Revisión a Luz Rabiosa de Rafael Rubio
Camino del ciego ediciones, Los Ángeles, 2007.



Por Diego Alfaro Palma
Revista Antítesis, número 4, Valparaíso, 2008.



"En mis manos levanto una tormenta/ de piedras, rayos y hachas estridentes/ sedienta de catástrofe y hambrienta" es la trascripción perfecta, en palabras del poeta Miguel Hernández, de la sensación de sostener el libro "Luz Rabiosa" de Rafael Rubio. La alusión es a la Elegía a Ramón Sijé que el poeta español escribiera en los años '30, y que Rubio cita como una de sus influencias profundas, pero que siendo sincero con el lector de esta reseña, me es justo agregar que aquí, en esta obra, es ampliamente superada. Anticipo que el texto que a continuación desgloso no es una crítica para lavarse las manos, sino al contrario: para ponerlas al fuego.

“Todo consiste en llegar al justo término/ y después, dar a luz la voz: dejar/ que se complete la muerte” nos dice Rubio al comienzo de “El arte de la Elegía”, uno de los poemas más logrados de este arte mortuorio, y que sella la primera parte de “Luz Rabiosa” titulada “Descendimiento”, y que junto con “Levantamiento”, congregan una mixtura de poemas que parecieran romper con la célebre teoría newtoniana de la gravitación universal. La apuesta del poeta es la de adentrarse en las fauces de la muerte, del duelo personal, siempre personal, como eje de su composición, ahondando con maestría en ella, para quitarle palabras, luchando codo a codo en una titánica labor –no sólo estética sino complejamente existencial- donde las oraciones de las Glosas Emilianenses (la primera y casual aparición del castellano) y los últimos y oceánicos versos de Huidobro, sin jerarquías, se alzan en este Requiem, fantasma persistente en la poesía castellana, de la que sin duda la muerte se sentiría honrada contendora.

Las Elegías son el comienzo de una sinfonía violenta, rasgada, ajada por el dolor. La entrada de la muerte en la vida, la insuficiencia que motiva el duelo, la rebelión contra un orden mayor, la herida, las terribles noches y la definición exclamada de la ira, son en parte, los epitafios que observamos grabados en la áspera roca de esta despedida. Cada una de estas seis elegías edifican la respuesta iracunda de ese hombre, aferrado apenas a la vida, que suplica un sentido en “Oración de gracias”:

Señálame el lugar donde la noche
Urdió el terrible nido
En qué lugar del cuerpo
Urdió el terrible nido
En qué hueco del mundo
Urdió el terrible nido

La música de las Elegías, martillada por este artesano, se compone de endecasílabos agrupados en tercetos pareados, plagados de aliteraciones “de grueso calibre”, encabalgamientos, para, como nos revela en su “Arte de la Elegía”, “reproducir la onomatopeya del desamparo”, en rima consonante y ritmo yámbico, en los que resplandece en medio de la oscuridad, la verdad “como requisito indispensable”. Es indudable, a pesar de la ironía del autor consigo mismo en sus artes poéticas, no contemplar un desgarro real, indispensable para inflectar la voz dentro de una tradición antiquísima que desde el lamento de Gilgamesh, ha encontrado en esta ceremonia un cause para volver a leer aquellas Coplas de Jorge Manrique.

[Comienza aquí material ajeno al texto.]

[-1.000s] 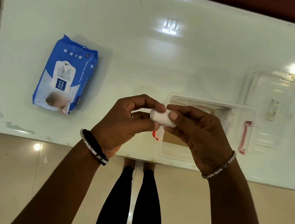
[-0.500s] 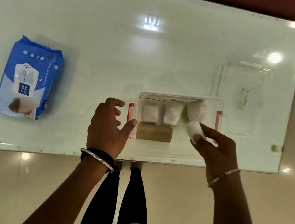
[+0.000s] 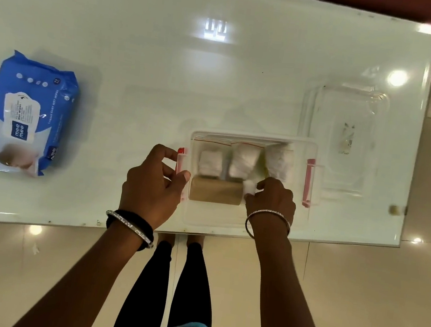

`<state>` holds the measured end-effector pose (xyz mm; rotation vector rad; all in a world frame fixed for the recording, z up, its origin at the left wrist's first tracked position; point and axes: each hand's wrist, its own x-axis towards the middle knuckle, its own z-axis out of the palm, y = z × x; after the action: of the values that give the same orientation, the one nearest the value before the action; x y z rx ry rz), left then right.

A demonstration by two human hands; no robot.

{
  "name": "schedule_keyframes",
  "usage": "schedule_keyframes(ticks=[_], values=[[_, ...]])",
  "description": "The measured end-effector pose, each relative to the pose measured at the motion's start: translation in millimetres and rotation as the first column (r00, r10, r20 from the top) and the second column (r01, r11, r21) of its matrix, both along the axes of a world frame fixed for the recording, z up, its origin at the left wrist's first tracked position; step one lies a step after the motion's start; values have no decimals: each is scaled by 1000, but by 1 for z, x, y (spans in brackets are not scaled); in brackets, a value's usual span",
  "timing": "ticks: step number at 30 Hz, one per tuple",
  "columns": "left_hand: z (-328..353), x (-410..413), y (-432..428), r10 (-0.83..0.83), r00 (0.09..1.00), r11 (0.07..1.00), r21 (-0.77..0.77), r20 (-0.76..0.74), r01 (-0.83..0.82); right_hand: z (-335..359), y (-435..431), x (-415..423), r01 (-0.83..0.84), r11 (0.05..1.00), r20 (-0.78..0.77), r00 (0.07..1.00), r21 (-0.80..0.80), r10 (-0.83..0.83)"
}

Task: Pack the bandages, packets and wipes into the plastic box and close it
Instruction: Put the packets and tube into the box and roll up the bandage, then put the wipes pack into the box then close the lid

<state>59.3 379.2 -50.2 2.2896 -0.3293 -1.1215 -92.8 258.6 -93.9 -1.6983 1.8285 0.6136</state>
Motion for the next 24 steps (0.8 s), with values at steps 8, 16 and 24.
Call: schedule_keyframes(ticks=[8, 16, 24], values=[[-2, 6, 11, 90, 993, 994, -60, -75, -95, 6, -12, 0, 8, 1000, -12, 1000, -24, -9], [-5, 31, 59, 395, 918, 914, -111, 28, -390, 65, 3, 52, -52, 942, 485, 847, -332, 218], [-6, 89, 128, 726, 687, 672, -240, 29, -700, 54, 62, 191, -311, 934, 725, 601, -177, 337]])
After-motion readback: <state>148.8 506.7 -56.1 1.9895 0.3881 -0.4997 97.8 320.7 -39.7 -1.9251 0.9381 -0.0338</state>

Si se nos permite una imagen que aúne esta composición, propondré la de la hiedra, “la más profunda hiedra”, que se encarama y tupe la compleja arquitectura de los acabados versos de Rubio. Me refiero con esto, que Luz Rabiosa es en sí un solo poema, enraizado en sus primeras Elegías, la cuales brindan palabras, constantemente repetidas, que van hilando el ritmo desgarrado de esta Lacrimosa. Marcadas por la repetición del fonema r, las palabras “sangre”, “padre”, “madre”, “rabia” y la misma “hiedra”, conforman un primer acorde que inmediatamente hace alusión a la pérdida, y más claramente a aquella siempre y dura palabra de nuestro idioma que es “dejar”, en la cual reverbera, luego del rasguño de la j, esa r que no es sino la prolongación de la muerte, imitando esas olas eternas que revientan en la costa, como también dando cuenta de esa rabia que se cuela por debajo de los días. Por otra parte, “mesa”, “sopa” y “misa” dan cuenta con su fonema s de la continuación de la vida, de sucesos rutinarios y rituales, puestos en crisis en Cenatorio, al cual podríamos engarzar directamente aquella frase del escritor italiano Claudio Magris: “Nada muestra tan patente una ausencia como el hecho de que indeleblemente la vida continúa”.

Poemas como Escena familiar II nos recuerdan en su suma de voces al Juego de Ajedrez de La Tierra Baldía de T.S. Eliot. El almuerzo se acopla entre puteadas y exclamaciones, entre frases ajenas a la pérdida, pues un puente se cierra entre la familia, el irremediable puente de nombrar el dolor, y es allí donde el poeta, sentado en su silla de costumbre, urde la rabia, las miradas, en “el abismo cruel del comedor”: él y su arte son testigos de la muerte. Aunque la labor vaya más allá de sus posibilidades y de las del lenguaje, pues como decía Foucault en Las palabras y las cosas, es la muerte –palabra tan común y tan “perra” cuando nos acecha- el límite de todas las posibilidades, en donde la literatura es la única forma de rozar su experiencia, aunque esto nos parezca un contrasentido.

Como bien sabe el lector, en literatura no existe una medida específica que sirva para calcular el peso estético de una obra frente otra; el lamento de Dido por la huida de Eneas o el llanto de Job contra el Dios terrible que todo le arrebató, son pasajes que finalmente perduran por lo inquietante y lo revelador del mensaje que entregan a la humanidad en todos sus tiempos. Rafael Rubio no nos entrega nada nuevo, ni pedazos de papel en una pecera ni tampoco una performance extravagante, y es ahí donde reside el interés de Luz Rabiosa, una obra condenada a perdurar y madurar en el tiempo, como una de las más portentosas de la poesía chilena en al menos 30 años. Su verdad y su desgarro nos enfrentan nuevamente, en la época de lo evanescente, ante una muerte concreta y salvaje, de la que podemos vitorear que un poeta ha vuelto desde ella para ascender, no simplemente para torcer un canon literario, sino más bien para recordarnos, como Shakespeare en la voz de Hamlet, la certeza de que hay un “morir: dormir; nada más”, y a pesar de aquello, continuamos.